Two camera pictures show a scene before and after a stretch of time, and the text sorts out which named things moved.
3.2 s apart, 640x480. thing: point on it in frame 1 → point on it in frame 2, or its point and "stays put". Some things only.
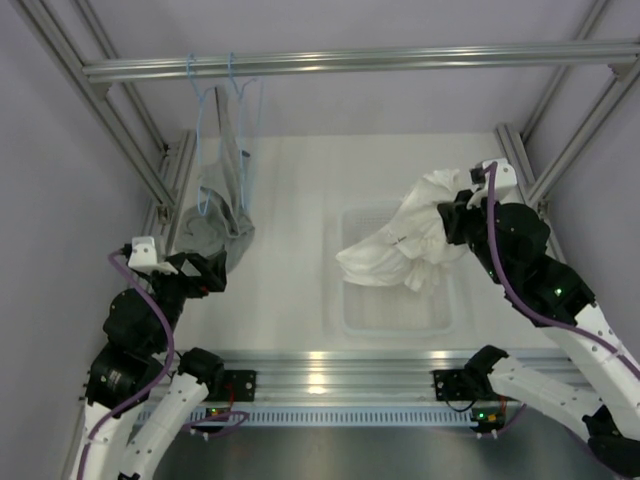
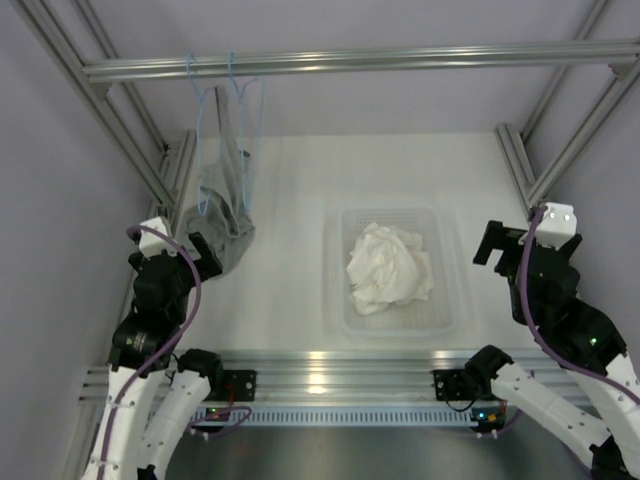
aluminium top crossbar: [591, 54] stays put
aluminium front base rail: [349, 378] stays put
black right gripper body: [475, 224] → [508, 266]
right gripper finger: [449, 213] → [494, 239]
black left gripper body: [173, 290] stays put
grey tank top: [218, 219] stays put
____
TASK INSTRUCTIONS:
From the data above, copy each line that has the string "things".

ANSWER SPACE:
Two camera pictures show a scene before and after a stretch of time, and the text sorts out which named things moved.
3.2 s apart, 640x480. thing: point on it in frame 1 → point on it in frame 2, or its point and "stays put". Some things only.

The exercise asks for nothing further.